A total of 54 patients underwent CTP scanning during the study period, of which 8 were excluded from the analysis (3 with nondiagnostic studies, 3 without perfusion deficit, 2 with posterior circulation stroke). The median age was 69 years (interquartile range, 62–80 years) and median National Institutes of Health Stroke Scale was 18 (interquartile range, 10–22) among the cohort. Individual patient data with core and penumbra volumes for both software systems are provided in Supplemental Table S1.
Of 46 patients, the Viz CTP and RAPID software provided discordant EVT eligibility in 5 cases (4 by DEFUSE criteria and 1 by DAWN criteria). Among the 4 cases ineligible according to DEFUSE criteria, 2 were ineligible using Viz CTP and 2 were ineligible using RAPID. See Table 1 for full eligibility assessment. By DAWN criteria, agreement was almost perfect between the software packages (κ statistic, 0.96; [95% CI, 0.87–1.00] [P<0.0001]) and no evidence of a significant discordance (McNemar, P=0.32). By DEFUSE 3 criteria, the 2 software systems demonstrated excellent agreement (κ statistic, 0.82; [95% CI, 0.65–0.99] [P<0.0001]) and again no significant difference (McNemar test, P=1.00). Agreement was also excellent specifically for Tmax >6 seconds (intraclass correlation coefficient, 0.93; [95% CI, 0.90–0.96] [P<0.0001]) and cerebral blood flow <30% (intraclass correlation coefficient, 0.96; [95% CI, 0.93–0.97] [P<0.0001]).
For patients presenting to our single center in the extended time window, we observed no difference in the final decision to proceed with EVT using either software when both DEFUSE and DAWN criteria were considered. If using only 1 trial’s criteria, 10.6% of patients would have had differing eligibility for EVT depending on the package used, although this difference did not demonstrate statistical significance.

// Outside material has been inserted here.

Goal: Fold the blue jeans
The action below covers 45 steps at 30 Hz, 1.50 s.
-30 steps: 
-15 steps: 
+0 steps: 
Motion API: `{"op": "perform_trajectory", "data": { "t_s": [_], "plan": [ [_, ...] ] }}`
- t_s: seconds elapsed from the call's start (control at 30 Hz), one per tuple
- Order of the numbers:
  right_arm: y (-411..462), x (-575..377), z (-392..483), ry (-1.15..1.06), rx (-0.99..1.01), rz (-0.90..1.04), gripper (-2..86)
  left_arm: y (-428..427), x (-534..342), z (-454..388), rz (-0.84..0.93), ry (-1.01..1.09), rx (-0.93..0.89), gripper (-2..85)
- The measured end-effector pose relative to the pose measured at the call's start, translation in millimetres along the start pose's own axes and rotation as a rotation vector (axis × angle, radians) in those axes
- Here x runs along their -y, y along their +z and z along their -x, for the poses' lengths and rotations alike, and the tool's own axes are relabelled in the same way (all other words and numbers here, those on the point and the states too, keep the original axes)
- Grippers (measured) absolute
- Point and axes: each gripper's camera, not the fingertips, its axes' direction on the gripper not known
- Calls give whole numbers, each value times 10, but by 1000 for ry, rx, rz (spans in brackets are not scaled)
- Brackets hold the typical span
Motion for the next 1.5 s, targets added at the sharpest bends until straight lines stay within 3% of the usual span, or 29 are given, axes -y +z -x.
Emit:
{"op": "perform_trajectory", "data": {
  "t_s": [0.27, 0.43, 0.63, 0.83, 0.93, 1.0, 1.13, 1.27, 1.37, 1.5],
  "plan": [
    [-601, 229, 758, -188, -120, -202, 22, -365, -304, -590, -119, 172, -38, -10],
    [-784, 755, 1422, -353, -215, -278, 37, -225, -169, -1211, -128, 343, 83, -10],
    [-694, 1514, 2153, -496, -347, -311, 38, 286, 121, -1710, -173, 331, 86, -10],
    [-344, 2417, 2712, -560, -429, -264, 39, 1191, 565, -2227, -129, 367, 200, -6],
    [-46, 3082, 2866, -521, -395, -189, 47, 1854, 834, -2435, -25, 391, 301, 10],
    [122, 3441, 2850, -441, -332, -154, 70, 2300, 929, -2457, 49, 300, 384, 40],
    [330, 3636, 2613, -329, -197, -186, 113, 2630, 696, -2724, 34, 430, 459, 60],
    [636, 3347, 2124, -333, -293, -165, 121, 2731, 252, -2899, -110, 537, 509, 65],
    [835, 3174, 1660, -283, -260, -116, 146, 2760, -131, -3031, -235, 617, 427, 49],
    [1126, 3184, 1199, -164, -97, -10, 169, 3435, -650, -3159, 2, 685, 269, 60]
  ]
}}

Prior studies comparing the accuracy of software packages have correlated the CTP predictions to the final infarct volume seen on magnetic resonance imaging. Others have reported RAPID to be accurate in predicting ischemic core compared with Philips or Siemens packages.3 Published data comparing RAPID and Viz CTP have been limited, but no safety or efficacy concerns were raised during the FDA approval process for Viz CTP (during which, RAPID was the predicate device).4 One study (abstract only) reported no significant difference between the 2 software systems’ volume predictions, but did not address their clinical impact,5 as was our focus. It is important to note, however, that our analysis cannot address the accuracy or superiority of either software. Our unique experience using both software systems concurrently instead focuses on the patient‐level impact.

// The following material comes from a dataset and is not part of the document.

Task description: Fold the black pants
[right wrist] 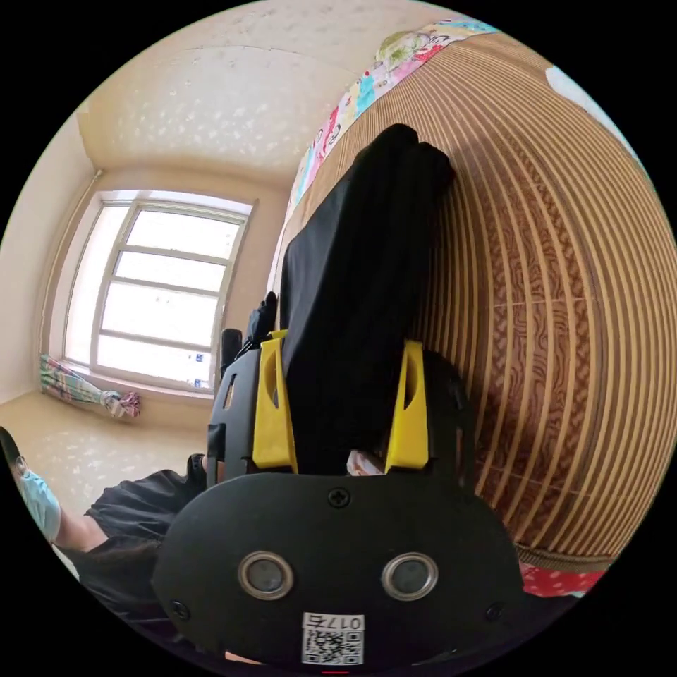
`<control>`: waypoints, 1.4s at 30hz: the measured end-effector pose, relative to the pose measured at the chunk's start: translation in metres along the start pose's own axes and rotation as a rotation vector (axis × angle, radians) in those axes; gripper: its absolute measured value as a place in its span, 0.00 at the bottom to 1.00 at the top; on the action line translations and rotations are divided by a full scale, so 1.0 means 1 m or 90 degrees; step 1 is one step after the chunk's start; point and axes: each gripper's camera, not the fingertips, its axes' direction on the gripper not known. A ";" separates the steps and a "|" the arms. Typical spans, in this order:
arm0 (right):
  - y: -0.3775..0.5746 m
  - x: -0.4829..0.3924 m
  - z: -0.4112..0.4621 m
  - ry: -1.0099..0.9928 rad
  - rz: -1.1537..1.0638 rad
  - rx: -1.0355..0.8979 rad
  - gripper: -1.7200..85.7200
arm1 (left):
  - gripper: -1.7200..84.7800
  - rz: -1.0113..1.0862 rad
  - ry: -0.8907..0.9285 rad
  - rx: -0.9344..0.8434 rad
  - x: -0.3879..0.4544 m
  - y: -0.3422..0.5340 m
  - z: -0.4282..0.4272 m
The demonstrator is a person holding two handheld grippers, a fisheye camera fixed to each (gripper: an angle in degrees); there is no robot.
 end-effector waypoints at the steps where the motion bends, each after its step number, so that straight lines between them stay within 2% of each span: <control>1: 0.013 -0.004 0.001 0.010 -0.005 0.037 0.25 | 0.17 0.003 0.023 -0.004 -0.002 0.008 0.012; 4: 0.040 -0.012 0.011 0.002 -0.014 -0.029 0.22 | 0.16 -0.039 0.068 -0.009 -0.007 0.048 0.022; 7: 0.079 -0.012 0.009 -0.086 -0.022 -0.085 0.19 | 0.15 -0.050 0.080 -0.042 -0.009 0.101 0.014; 11: 0.129 -0.041 -0.019 -0.200 -0.104 -0.045 0.17 | 0.13 -0.088 0.169 -0.114 -0.002 0.184 0.017; 16: 0.121 -0.093 -0.082 -0.244 -0.231 0.041 0.15 | 0.12 -0.045 0.299 -0.071 0.062 0.213 0.013; 21: 0.099 -0.150 -0.186 -0.152 -0.366 0.108 0.15 | 0.12 0.125 0.290 -0.044 0.193 0.163 0.023; 23: 0.108 -0.169 -0.246 -0.076 -0.414 0.160 0.15 | 0.12 0.184 0.328 -0.054 0.256 0.143 0.056; 25: 0.118 -0.169 -0.288 0.000 -0.421 0.189 0.16 | 0.12 0.235 0.341 -0.067 0.302 0.132 0.092; 27: 0.130 -0.149 -0.329 0.072 -0.348 0.247 0.17 | 0.13 0.262 0.331 -0.106 0.340 0.121 0.140; 29: 0.167 -0.111 -0.366 0.223 -0.158 0.366 0.17 | 0.12 0.270 0.253 -0.172 0.369 0.117 0.204; 32: 0.236 -0.096 -0.362 0.437 0.006 0.465 0.14 | 0.07 0.328 0.161 -0.175 0.379 0.147 0.224; 33: 0.248 -0.098 -0.355 0.447 0.004 0.476 0.14 | 0.06 0.349 0.146 -0.161 0.376 0.156 0.219; 38: 0.310 -0.121 -0.261 0.392 -0.183 0.497 0.04 | 0.02 0.418 -0.183 -0.005 0.301 0.213 0.123; 42: 0.282 -0.136 -0.186 0.405 -0.240 0.403 0.03 | 0.02 0.415 -0.339 0.041 0.236 0.234 0.048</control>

Our study has important limitations including a small sample size limiting power because of the brief period of dual clinical utilization of the software and single‐center data. However, our results provide evidence that the clinical impact of using either software system, Viz.ai or RAPID, on thrombectomy eligibility may be minimal, and further study is needed to confirm these findings.